== What the task asks ==
For the string "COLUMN", report how many lines in the records below contain it, and nothing more.

[[ Data provided, beginning ]]

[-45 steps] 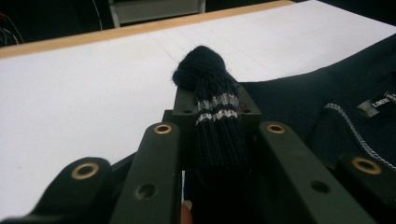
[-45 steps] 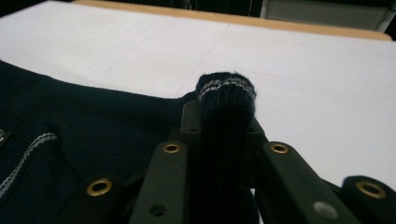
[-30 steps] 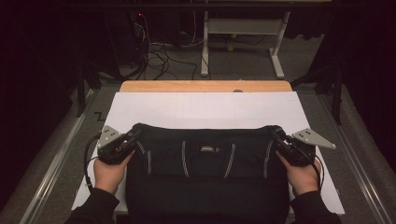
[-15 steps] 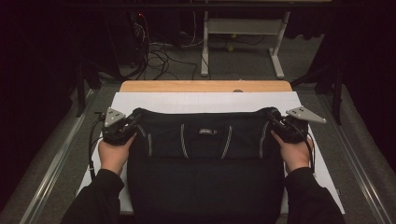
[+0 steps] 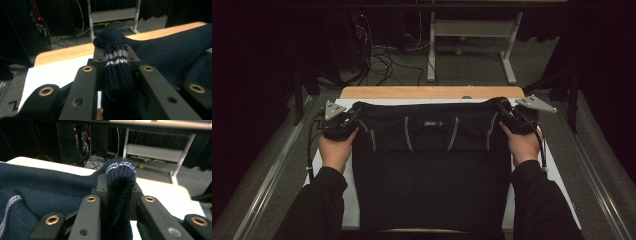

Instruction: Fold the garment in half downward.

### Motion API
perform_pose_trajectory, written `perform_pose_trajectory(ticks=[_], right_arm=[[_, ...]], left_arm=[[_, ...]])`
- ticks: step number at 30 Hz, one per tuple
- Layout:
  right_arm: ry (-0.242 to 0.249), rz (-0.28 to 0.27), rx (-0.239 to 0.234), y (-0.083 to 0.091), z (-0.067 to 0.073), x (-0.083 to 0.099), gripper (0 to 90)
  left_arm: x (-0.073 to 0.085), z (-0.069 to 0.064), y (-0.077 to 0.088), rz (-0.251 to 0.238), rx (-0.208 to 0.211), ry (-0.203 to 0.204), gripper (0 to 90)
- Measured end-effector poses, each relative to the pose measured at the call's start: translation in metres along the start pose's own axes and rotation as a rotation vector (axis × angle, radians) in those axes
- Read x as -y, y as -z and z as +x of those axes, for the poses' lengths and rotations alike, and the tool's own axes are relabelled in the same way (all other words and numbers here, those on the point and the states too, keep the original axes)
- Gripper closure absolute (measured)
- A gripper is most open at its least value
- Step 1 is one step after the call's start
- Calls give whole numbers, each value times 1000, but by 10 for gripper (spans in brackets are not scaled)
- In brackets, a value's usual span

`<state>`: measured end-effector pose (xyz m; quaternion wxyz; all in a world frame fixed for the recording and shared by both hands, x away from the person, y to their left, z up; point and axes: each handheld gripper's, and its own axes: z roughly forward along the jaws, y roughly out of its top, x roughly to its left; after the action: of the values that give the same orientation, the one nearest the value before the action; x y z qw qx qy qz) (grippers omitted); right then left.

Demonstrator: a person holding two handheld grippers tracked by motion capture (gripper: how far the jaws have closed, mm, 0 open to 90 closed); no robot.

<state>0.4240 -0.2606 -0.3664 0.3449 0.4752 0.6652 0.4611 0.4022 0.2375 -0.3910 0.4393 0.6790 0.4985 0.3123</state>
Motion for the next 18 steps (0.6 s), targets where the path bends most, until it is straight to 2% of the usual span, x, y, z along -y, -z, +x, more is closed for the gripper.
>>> perform_pose_trajectory(ticks=[3, 4, 5, 6, 7, 9, 10, 11, 13, 14, 16, 18], right_arm=[[13, 42, 8, -9, 3, 5, 754], [16, 53, 13, -11, 4, 6, 736], [20, 69, 16, -14, 5, 8, 687], [16, 81, 12, -16, 6, 9, 601], [8, 108, 9, -20, 5, 11, 498], [-15, 138, -2, -24, 3, 14, 361], [-25, 151, -3, -25, 1, 16, 312], [-27, 154, -7, -24, 1, 17, 285], [-4, 167, -16, -23, 2, 22, 265], [30, 172, -15, -21, 4, 26, 252], [37, 183, -33, -17, 8, 32, 229], [36, 194, -58, -14, 11, 39, 221]], left_arm=[[5, 0, -10, 36, -23, -4, 693], [6, 0, -14, 42, -29, 9, 679], [7, 0, -16, 49, -32, 15, 643], [8, 1, -20, 57, -53, 25, 585], [9, 3, -21, 60, -52, 42, 486], [12, 9, -28, 120, -8, 96, 327], [14, 9, -29, 140, -17, 99, 241], [18, 10, -28, 154, -12, 104, 194], [25, 9, -26, 152, 35, 124, 194], [28, 7, -25, 156, 49, 121, 194], [35, 0, -23, 167, 77, 97, 194], [43, -9, -20, 191, 123, 54, 206]])
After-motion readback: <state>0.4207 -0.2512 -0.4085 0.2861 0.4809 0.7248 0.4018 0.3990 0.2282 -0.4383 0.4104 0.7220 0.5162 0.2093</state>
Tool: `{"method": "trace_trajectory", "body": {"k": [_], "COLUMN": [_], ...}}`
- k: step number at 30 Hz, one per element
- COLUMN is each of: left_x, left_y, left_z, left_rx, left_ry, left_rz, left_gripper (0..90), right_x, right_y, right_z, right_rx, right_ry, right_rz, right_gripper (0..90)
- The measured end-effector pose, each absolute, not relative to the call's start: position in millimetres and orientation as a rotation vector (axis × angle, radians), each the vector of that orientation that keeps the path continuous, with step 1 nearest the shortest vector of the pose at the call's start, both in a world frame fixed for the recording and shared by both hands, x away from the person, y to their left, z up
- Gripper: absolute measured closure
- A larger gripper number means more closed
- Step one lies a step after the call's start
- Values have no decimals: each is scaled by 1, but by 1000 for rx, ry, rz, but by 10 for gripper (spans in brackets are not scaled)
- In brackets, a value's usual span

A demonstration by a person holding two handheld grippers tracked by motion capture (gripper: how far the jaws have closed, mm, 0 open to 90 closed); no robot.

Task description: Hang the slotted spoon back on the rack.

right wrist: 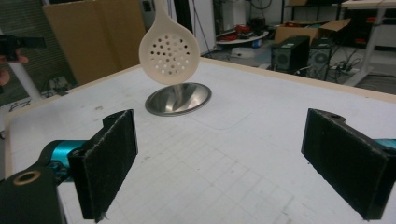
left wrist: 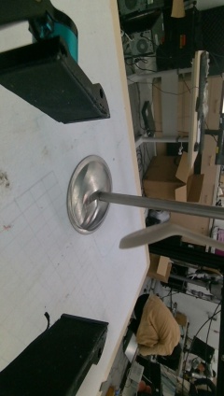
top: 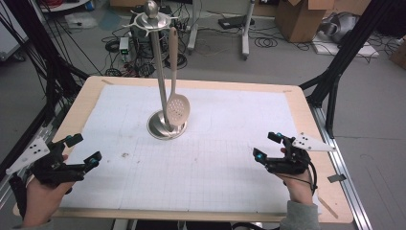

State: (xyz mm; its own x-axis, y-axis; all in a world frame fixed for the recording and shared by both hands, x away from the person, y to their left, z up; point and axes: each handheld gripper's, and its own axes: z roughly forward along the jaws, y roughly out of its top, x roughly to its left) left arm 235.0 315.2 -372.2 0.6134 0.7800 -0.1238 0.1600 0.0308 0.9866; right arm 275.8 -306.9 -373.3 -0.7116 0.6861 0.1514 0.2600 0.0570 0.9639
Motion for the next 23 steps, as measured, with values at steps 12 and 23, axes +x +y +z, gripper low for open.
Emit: {"method": "trace_trajectory", "body": {"k": [12, 23], "left_x": [233, 237], "left_y": [321, 324], "left_z": [-370, -375], "left_rx": [1479, 1479], "left_ry": [853, 892], "left_rz": [595, 616], "left_gripper": [18, 18], "right_x": [271, 263], "right_y": [-339, -359], "right_z": [-379, -375], "right_rx": [1058, 1080], "right_ry": [1921, 1847], "right_rz": [1676, 1695], "right_gripper": [98, 98]}}
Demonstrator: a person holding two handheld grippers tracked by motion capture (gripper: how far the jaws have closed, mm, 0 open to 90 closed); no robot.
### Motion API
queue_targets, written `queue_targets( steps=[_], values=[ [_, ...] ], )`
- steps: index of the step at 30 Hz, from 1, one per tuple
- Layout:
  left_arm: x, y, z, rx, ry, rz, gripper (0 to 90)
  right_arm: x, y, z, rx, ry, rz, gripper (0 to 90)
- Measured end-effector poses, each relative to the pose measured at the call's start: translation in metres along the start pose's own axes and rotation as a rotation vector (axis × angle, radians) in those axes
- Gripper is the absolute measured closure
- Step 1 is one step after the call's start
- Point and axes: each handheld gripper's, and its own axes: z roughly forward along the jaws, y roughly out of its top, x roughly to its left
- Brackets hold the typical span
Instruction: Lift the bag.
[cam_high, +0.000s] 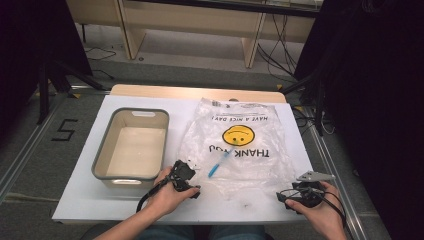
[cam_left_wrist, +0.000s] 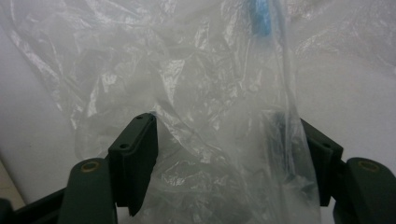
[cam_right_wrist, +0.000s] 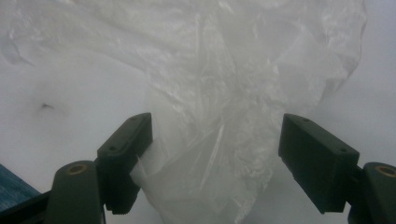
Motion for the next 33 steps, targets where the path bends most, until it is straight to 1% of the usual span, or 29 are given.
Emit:
queue_targets(
  steps=[4,7,9,13,15,17,19,20,21,24,27,31,33],
  values=[
    [0.0,0.0,0.0,0.005,-0.008,-0.013,34.2,-0.002,-0.003,0.004,0.039,-0.013,0.009,28.8],
    [0.0,0.0,-0.001,0.012,-0.01,-0.015,36.1,-0.002,-0.006,0.006,0.066,-0.012,0.031,30.5],
    [0.0,0.0,-0.002,0.018,-0.012,-0.016,37.2,-0.004,-0.007,0.007,0.085,-0.016,0.044,33.4],
    [0.0,0.001,-0.003,0.031,-0.019,-0.014,39.8,-0.005,-0.009,0.01,0.108,-0.023,0.041,37.4],
    [0.001,0.001,-0.003,0.037,-0.026,-0.01,41.2,-0.005,-0.008,0.01,0.115,-0.034,0.038,40.2],
    [0.002,0.001,-0.004,0.041,-0.034,-0.007,42.9,-0.004,-0.008,0.01,0.126,-0.055,0.015,45.1],
    [0.002,0.0,-0.005,0.048,-0.037,0.0,46.0,-0.004,-0.006,0.01,0.136,-0.06,0.007,47.0],
    [0.002,0.0,-0.005,0.05,-0.037,0.002,47.6,-0.003,-0.006,0.01,0.14,-0.061,0.001,50.0],
    [0.002,0.0,-0.006,0.057,-0.038,0.008,49.0,-0.003,-0.006,0.01,0.138,-0.054,-0.005,54.1],
    [0.002,0.001,-0.008,0.071,-0.046,0.015,54.6,-0.002,-0.004,0.011,0.146,-0.043,-0.017,60.8],
    [0.003,0.001,-0.009,0.084,-0.054,0.024,59.9,-0.001,-0.003,0.011,0.145,-0.042,-0.012,68.1],
    [0.004,0.001,-0.012,0.116,-0.06,0.062,68.3,-0.003,-0.003,0.011,0.14,-0.031,0.002,75.7],
    [0.003,0.001,-0.013,0.127,-0.064,0.077,68.6,-0.005,-0.003,0.011,0.14,-0.029,0.011,78.9]
  ],
)
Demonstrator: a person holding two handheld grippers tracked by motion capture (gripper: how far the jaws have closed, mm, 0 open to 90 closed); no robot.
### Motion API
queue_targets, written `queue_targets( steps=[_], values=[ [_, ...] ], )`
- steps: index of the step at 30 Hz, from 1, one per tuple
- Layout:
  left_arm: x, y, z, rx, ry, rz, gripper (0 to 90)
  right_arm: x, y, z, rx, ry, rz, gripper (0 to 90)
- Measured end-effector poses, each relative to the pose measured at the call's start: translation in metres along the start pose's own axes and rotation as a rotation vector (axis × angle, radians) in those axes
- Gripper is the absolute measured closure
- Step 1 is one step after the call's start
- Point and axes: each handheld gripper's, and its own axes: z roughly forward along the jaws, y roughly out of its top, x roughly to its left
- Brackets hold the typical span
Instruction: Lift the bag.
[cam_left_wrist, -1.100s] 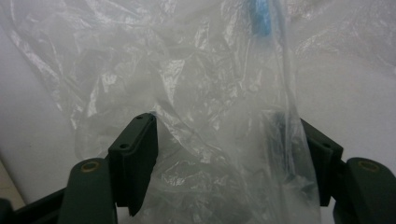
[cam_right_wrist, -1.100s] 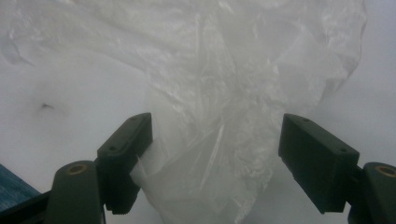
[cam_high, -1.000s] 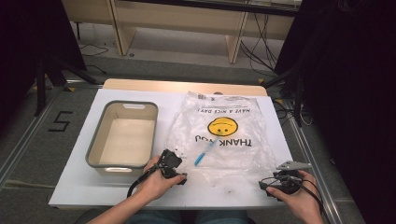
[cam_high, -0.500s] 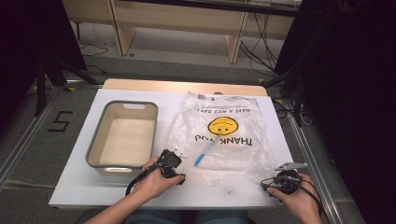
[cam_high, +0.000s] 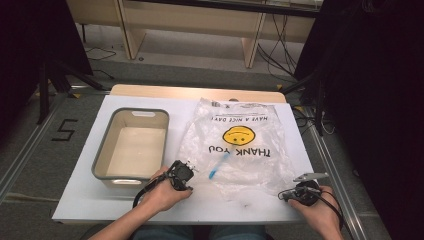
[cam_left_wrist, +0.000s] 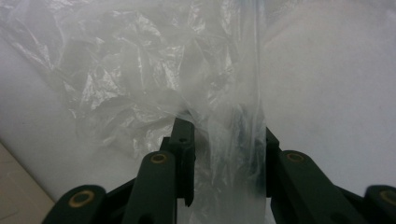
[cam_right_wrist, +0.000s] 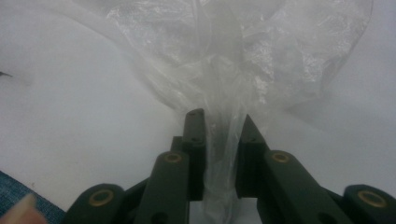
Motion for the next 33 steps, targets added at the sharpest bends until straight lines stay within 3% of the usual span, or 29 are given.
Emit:
queue_targets(
  steps=[5,9,17,22,27,30,33],
  values=[
    [-0.004,0.0,-0.011,-0.044,0.0,0.005,50.3,0.0,0.001,0.0,0.002,0.002,0.009,85.2],
    [-0.009,0.003,-0.026,-0.083,-0.004,-0.011,41.2,0.001,0.002,0.0,0.004,0.0,0.013,88.4],
    [-0.014,0.005,-0.048,-0.153,-0.003,-0.005,36.2,0.001,0.002,0.0,0.001,0.005,0.033,88.8],
    [-0.012,0.002,-0.044,-0.107,-0.008,-0.014,35.6,0.0,0.001,0.0,0.0,0.006,0.038,88.7],
    [-0.016,-0.011,-0.033,0.025,-0.008,0.018,32.6,-0.001,0.001,0.0,-0.001,0.013,0.04,88.7],
    [-0.02,-0.017,-0.025,0.068,-0.018,0.027,32.4,0.0,0.001,0.0,-0.002,0.011,0.039,88.7],
    [-0.022,-0.02,-0.018,0.1,-0.002,0.029,33.4,0.0,0.001,0.0,-0.002,0.01,0.039,88.7]
  ],
)
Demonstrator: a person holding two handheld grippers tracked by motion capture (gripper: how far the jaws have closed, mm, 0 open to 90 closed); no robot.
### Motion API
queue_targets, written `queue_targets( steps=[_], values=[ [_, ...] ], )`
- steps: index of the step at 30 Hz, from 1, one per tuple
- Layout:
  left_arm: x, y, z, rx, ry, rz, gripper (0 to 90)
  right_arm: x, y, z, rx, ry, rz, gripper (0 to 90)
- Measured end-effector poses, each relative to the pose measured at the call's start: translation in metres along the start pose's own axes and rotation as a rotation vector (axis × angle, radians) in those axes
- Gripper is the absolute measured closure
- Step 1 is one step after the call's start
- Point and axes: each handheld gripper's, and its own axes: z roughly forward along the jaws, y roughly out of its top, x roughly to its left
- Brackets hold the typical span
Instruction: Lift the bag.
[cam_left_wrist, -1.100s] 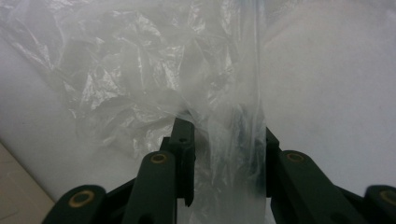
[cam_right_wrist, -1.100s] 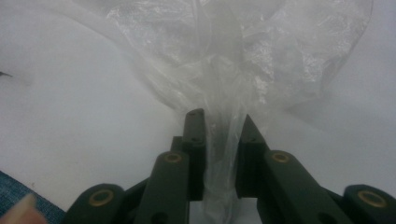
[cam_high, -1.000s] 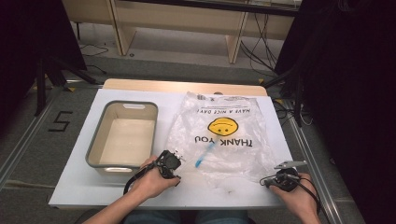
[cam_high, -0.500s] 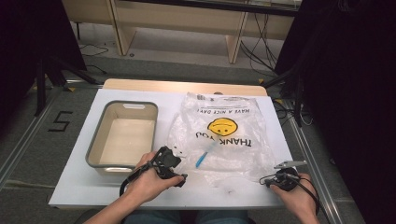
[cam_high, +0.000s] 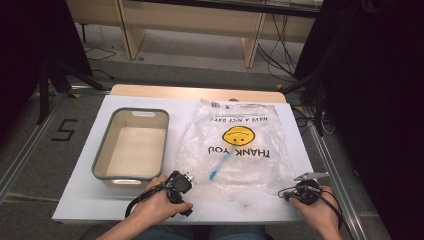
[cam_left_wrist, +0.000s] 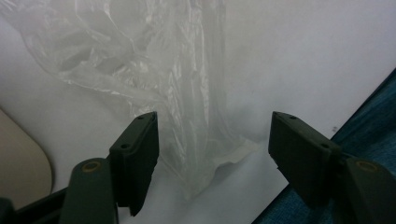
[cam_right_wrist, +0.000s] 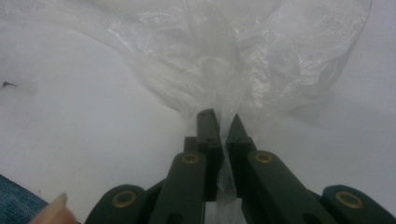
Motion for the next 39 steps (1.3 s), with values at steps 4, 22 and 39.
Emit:
queue_targets(
  steps=[4,22,39],
  values=[
    [0.006,0.0,0.004,0.039,-0.006,-0.018,41.4,0.0,0.0,0.0,0.001,0.0,0.0,88.7],
    [0.006,0.006,0.005,0.042,-0.018,0.09,80.4,-0.001,0.0,0.0,-0.001,0.005,0.011,88.7],
    [0.012,0.009,-0.019,-0.241,-0.022,0.146,88.9,-0.003,-0.001,-0.001,-0.02,0.005,0.025,89.1]
  ],
)
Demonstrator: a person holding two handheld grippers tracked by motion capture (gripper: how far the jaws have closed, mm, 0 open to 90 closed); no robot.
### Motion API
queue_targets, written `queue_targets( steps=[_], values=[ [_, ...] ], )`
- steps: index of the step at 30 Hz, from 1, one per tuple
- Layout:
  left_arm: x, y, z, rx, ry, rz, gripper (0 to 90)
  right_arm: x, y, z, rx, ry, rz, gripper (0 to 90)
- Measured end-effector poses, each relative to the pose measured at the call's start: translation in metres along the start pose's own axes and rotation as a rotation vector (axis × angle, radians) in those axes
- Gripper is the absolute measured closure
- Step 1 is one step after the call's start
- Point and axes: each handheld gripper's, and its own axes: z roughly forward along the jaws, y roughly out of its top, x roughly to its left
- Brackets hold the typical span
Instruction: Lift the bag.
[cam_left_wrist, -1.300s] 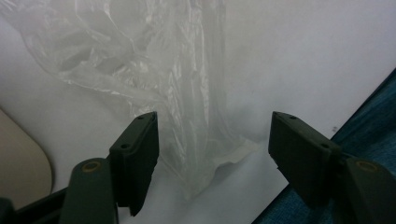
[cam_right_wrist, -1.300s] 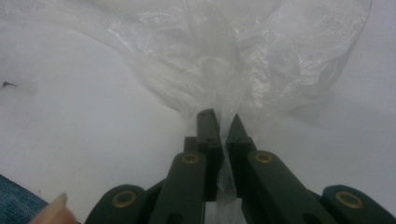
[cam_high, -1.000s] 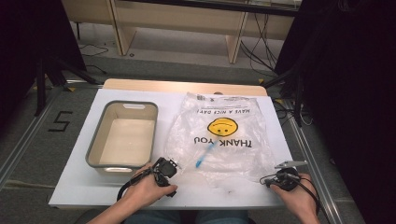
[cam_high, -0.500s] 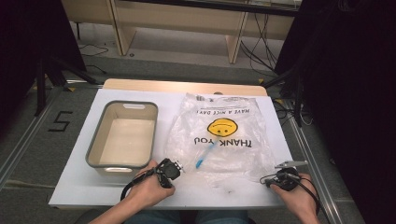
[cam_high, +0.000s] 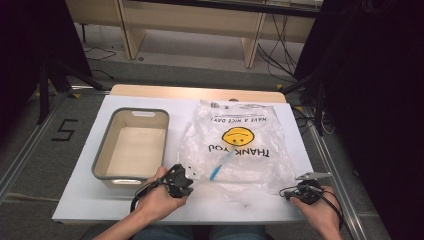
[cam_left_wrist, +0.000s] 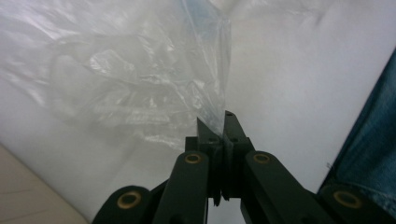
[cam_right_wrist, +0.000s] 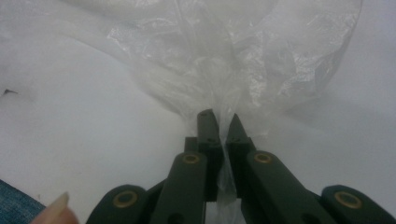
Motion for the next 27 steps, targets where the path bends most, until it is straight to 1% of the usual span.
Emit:
queue_targets(
  steps=[5,9,13,20,22,27],
  values=[
    [0.01,0.001,-0.01,-0.109,0.041,-0.03,88.9,-0.003,0.0,-0.005,-0.034,-0.014,0.013,89.2],
    [0.014,0.001,-0.018,-0.175,0.078,-0.036,89.0,-0.006,0.001,-0.011,-0.082,-0.036,0.019,89.3],
    [0.017,0.002,-0.023,-0.235,0.102,-0.048,89.0,-0.008,0.003,-0.016,-0.126,-0.054,0.021,89.3],
    [0.023,0.003,-0.029,-0.285,0.142,-0.057,89.0,-0.011,0.005,-0.022,-0.175,-0.072,0.03,89.4],
    [0.025,0.004,-0.031,-0.299,0.159,-0.052,89.0,-0.012,0.005,-0.022,-0.185,-0.073,0.032,89.4],
    [0.03,0.006,-0.035,-0.355,0.194,-0.055,89.0,-0.012,0.008,-0.025,-0.219,-0.074,0.042,89.4]
  ],
)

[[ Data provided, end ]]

== Output ==
2